Эпизод 1
Тридцатое сентября стало со временем одним из самых шумных наших семейных праздников, но в 1930-м году мне было не до смеха. Жена третий день лежала в роддоме, а я, не уходя с ЗИЛа, как и остальные мотористы, готовил первое шасси «пятитонки». Лихачев, едва только получив известия из МИСИС, что сплавы, входящие в представленный образец, работоспособны до семисот градусов вместо трехсот обычной стали, распорядился ставить некондиционный двигатель, со старыми кольцами, на автомобиль, чтобы не задерживать испытания. Несмотря на то, что металлургам еще требовалось время на опытную плавку и исследования свойств новых марок стали, которых оказалось аж пять, по числу слоев, входящих в единичный пакет. К счастью, директор не стал рассказывать, откуда у него взялось это богатство, чем спас от растерзания само лезвие меча. Впрочем, думаю, оно мало бы дало информации, кроме уже имеющейся, его можно было исследовать только крупными кусками, не разделяя на слои, которые в черенке значительно толще, чем на лезвии. Да и термообработка разная, клинок должен быть очень упругим, а вот черенку это противопоказано, чтобы удар в руку не отдавало.

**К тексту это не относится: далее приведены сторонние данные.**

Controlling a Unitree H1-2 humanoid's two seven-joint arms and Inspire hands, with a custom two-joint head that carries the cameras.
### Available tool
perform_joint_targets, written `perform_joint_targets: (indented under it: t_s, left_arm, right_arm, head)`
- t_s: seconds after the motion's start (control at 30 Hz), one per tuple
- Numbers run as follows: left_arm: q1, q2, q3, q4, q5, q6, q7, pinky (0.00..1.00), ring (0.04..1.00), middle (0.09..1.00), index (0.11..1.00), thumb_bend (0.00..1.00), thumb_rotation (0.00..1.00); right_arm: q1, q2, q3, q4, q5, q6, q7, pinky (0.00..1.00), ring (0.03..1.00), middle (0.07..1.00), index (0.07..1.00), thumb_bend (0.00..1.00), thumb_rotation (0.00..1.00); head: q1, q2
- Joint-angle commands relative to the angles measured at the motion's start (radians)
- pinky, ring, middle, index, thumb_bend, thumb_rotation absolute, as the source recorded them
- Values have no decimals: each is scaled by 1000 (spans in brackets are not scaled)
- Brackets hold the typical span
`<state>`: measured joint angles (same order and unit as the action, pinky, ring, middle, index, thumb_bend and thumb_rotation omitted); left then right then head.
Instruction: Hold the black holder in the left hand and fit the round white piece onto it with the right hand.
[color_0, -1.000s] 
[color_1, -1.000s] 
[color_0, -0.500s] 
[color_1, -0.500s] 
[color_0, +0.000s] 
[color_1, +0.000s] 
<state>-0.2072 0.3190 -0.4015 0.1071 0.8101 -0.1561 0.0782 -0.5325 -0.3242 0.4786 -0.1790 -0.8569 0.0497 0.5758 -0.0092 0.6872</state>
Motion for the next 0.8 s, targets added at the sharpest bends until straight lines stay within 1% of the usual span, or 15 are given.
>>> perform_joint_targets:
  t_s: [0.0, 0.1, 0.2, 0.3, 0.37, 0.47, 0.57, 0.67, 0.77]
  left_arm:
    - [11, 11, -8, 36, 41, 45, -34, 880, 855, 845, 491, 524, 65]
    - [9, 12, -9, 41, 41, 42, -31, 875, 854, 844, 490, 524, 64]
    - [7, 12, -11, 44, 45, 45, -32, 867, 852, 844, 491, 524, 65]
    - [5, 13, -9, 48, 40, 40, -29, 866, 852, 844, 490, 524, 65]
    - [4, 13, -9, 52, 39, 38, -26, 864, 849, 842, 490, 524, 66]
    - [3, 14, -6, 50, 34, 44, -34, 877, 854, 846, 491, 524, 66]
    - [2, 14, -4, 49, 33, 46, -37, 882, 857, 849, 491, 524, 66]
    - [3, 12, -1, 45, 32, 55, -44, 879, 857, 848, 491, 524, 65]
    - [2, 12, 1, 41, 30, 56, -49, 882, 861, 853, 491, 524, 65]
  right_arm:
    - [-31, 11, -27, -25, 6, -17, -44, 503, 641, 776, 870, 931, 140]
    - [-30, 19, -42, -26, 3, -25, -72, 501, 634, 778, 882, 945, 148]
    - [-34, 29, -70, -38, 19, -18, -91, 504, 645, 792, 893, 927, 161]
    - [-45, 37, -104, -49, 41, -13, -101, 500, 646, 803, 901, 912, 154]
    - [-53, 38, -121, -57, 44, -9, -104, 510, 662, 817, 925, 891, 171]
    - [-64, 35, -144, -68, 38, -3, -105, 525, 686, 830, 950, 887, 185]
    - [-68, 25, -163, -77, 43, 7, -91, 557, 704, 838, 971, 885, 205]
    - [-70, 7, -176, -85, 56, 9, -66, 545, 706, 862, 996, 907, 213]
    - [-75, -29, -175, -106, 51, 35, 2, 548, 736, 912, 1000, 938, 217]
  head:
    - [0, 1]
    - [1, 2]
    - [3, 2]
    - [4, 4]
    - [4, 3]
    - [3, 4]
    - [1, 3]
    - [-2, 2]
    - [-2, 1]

— Кто бы мог подумать! — не переставал удивляться Лихачев. — А ты, Петрович, молодец, верно подметил! Это ж благодаря нашему заводу теперь новое направление в металлургии начинается! Раз мы зачинатели, то имеем право назвать его. И назовем в честь нашего завода — зилизм!

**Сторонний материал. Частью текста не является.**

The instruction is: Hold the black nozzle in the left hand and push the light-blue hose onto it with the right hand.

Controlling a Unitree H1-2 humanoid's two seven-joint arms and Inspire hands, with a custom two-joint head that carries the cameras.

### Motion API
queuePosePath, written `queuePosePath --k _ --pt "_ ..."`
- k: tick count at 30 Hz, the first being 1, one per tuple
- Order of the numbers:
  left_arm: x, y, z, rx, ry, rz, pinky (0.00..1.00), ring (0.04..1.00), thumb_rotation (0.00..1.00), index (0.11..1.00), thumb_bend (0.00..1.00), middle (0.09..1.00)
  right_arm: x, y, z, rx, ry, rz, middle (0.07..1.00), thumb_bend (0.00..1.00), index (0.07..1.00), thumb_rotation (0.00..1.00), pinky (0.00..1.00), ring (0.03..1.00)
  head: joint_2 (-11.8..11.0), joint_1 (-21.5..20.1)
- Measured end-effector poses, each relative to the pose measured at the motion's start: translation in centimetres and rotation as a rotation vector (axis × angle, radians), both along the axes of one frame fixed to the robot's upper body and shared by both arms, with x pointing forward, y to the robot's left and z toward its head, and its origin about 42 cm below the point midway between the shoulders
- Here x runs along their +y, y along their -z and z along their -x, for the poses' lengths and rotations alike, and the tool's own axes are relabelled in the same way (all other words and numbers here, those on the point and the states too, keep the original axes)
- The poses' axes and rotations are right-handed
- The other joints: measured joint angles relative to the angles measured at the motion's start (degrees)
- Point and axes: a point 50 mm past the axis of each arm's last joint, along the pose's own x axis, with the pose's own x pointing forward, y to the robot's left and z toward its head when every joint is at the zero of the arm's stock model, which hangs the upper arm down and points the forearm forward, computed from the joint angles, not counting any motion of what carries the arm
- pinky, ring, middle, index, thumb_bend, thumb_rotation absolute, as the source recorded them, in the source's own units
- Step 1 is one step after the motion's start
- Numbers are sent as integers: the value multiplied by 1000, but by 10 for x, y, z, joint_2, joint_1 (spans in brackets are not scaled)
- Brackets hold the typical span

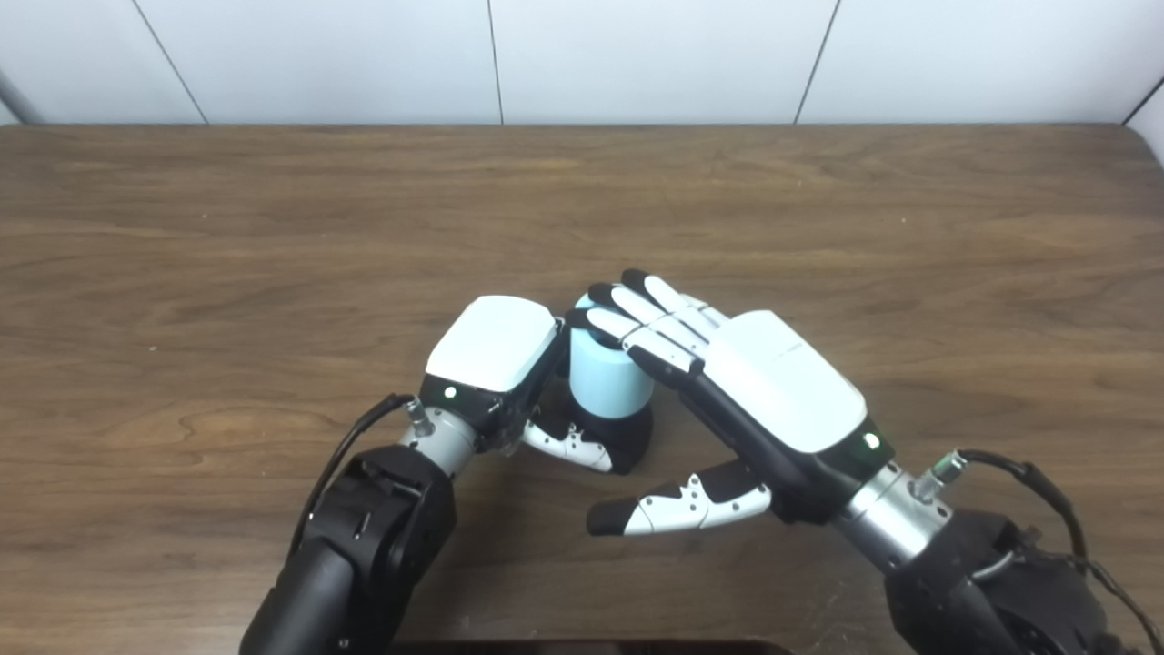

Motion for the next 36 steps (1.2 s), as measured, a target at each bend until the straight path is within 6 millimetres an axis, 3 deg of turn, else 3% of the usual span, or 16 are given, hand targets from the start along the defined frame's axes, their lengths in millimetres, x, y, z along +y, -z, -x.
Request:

— Хм… Иван Алексеевич! — стоящий в группе рабочих Евдокимов извиняющимся тоном охладил пыл директора. — Звучит как-то не очень. Да что там, плохо звучит! Какое-то другое название нужно. Да и заслуги нашей в этом деле нет, вон, Семен без нас обошелся. В его бы честь и назвать.
— Это как? Любимизм или любимовизм, что ли? Это звучит? Похабщина какая-то получается. И как это, заслуг наших нет? А кто организовал все? Кто думать и искать Семена в нужном направлении заставил? Да и жирно ему будет, науку в его честь называть, вот в партию вступит, тогда подумаем еще.

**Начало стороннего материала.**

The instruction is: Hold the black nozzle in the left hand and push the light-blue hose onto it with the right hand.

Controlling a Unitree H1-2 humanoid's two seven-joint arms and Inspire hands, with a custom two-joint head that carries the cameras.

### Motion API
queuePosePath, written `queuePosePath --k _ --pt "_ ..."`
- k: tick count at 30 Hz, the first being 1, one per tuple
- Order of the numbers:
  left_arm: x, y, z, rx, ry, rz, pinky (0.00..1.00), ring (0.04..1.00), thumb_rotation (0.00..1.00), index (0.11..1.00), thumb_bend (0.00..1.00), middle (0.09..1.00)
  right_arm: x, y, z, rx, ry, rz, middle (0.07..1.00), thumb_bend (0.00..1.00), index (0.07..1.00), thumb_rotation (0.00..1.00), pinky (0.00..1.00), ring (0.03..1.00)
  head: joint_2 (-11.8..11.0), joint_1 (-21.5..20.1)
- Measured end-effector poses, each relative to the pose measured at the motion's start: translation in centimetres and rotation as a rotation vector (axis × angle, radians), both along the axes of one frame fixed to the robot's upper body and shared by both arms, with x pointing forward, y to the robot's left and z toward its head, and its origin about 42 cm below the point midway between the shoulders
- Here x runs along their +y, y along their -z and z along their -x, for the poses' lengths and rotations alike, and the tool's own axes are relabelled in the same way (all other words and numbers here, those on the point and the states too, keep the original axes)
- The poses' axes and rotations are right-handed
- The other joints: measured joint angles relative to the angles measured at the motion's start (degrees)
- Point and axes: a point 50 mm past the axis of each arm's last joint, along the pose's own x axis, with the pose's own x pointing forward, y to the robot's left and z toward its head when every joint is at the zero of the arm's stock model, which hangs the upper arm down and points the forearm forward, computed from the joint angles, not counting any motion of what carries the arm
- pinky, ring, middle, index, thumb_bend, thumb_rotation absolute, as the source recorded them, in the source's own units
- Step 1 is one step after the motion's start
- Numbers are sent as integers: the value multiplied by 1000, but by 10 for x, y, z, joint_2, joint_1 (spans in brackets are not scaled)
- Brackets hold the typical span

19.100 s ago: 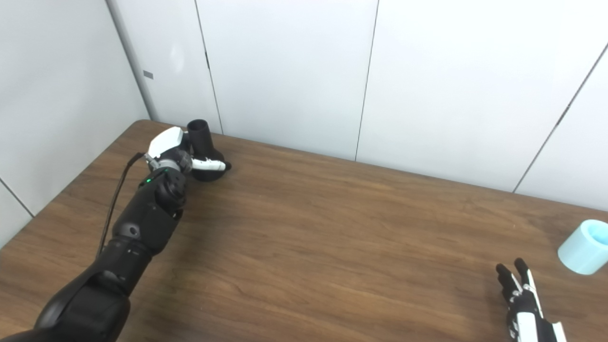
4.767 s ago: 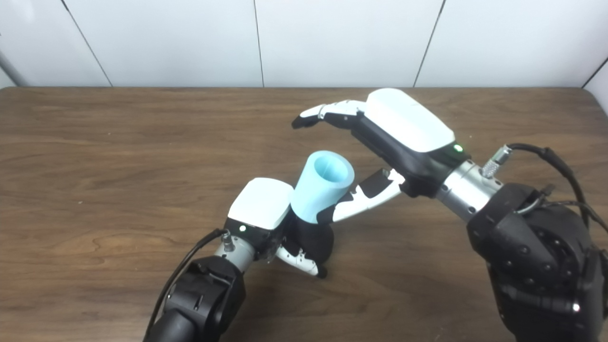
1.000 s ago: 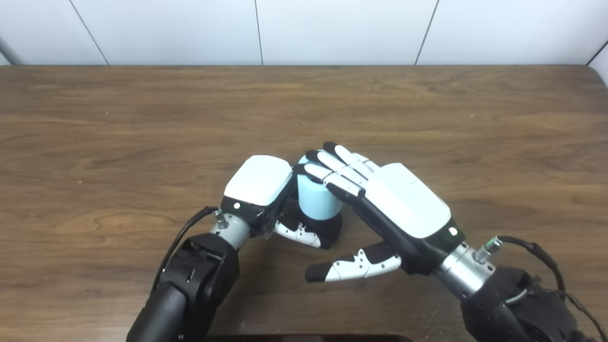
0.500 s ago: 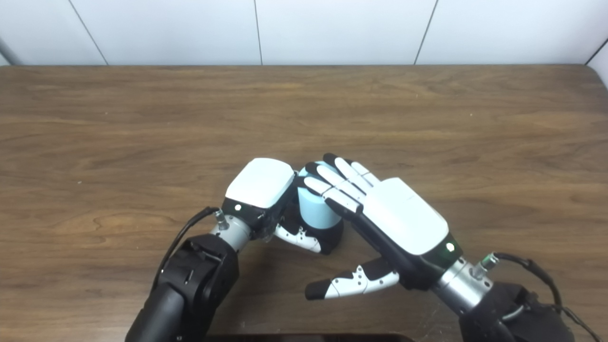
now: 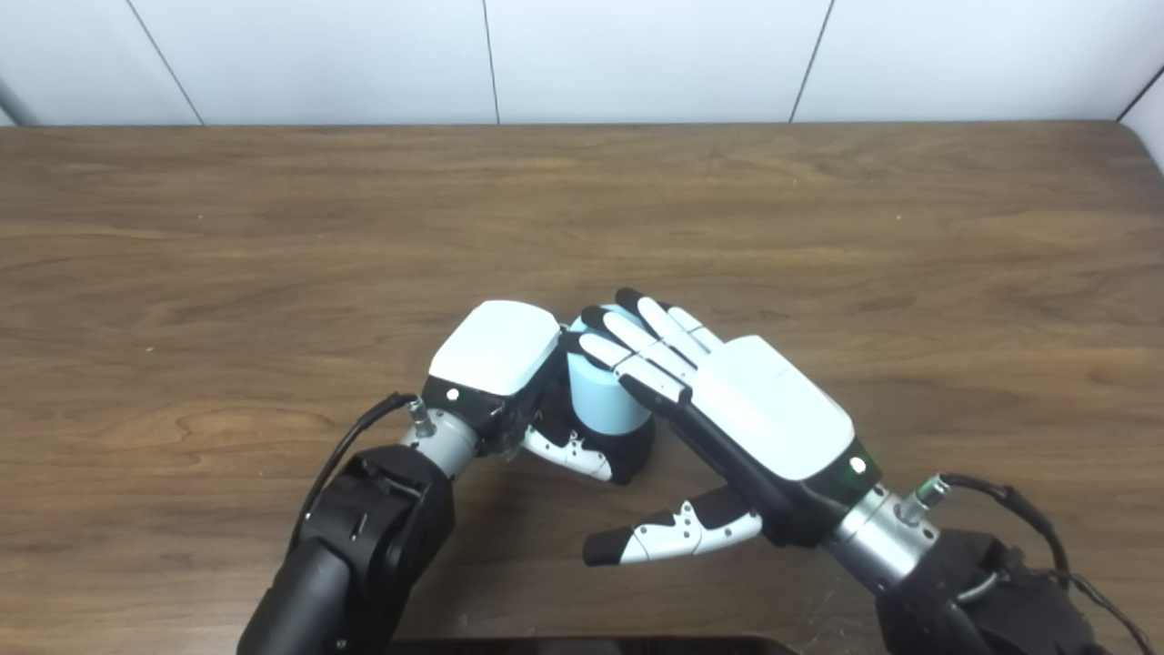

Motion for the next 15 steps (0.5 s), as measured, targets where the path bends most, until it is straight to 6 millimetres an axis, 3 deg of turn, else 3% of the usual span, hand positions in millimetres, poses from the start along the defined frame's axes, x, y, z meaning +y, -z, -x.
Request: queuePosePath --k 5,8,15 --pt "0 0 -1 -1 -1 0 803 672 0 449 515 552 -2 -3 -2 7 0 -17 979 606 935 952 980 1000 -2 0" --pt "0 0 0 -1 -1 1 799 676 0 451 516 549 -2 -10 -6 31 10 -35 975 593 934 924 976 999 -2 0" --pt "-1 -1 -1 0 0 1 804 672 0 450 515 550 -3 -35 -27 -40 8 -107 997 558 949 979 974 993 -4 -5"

— Я категорически против использования моей фамилии в таком виде, поддерживаю Ивана Алексеевича! — тут же подал я голос, подозревая, что Евдокимов решил меня, таким образом, до конца жизни подначками обеспечить.
— Ладно, скромник, назовем, чтоб никому обидно не было. Ни нам, ни тебе. Но обязательно красиво и внушительно, чтоб наш характер виден был. В честь метеорита назовем, из которого меч выкован. Это ж масштаб! Высота! Метеоризм! Звучит?
Рабочие одобрительно загалдели, а я едва не поперхнулся, представив себе что-то вроде: «Открытие Любимовым С. П. метеоризма…» Все! Попал, теперь точно проходу не дадут, пересмешники. И ведь самому смешно, блин! Сейчас-то, похоже, никто ничего еще не подозревает, но всплывет же…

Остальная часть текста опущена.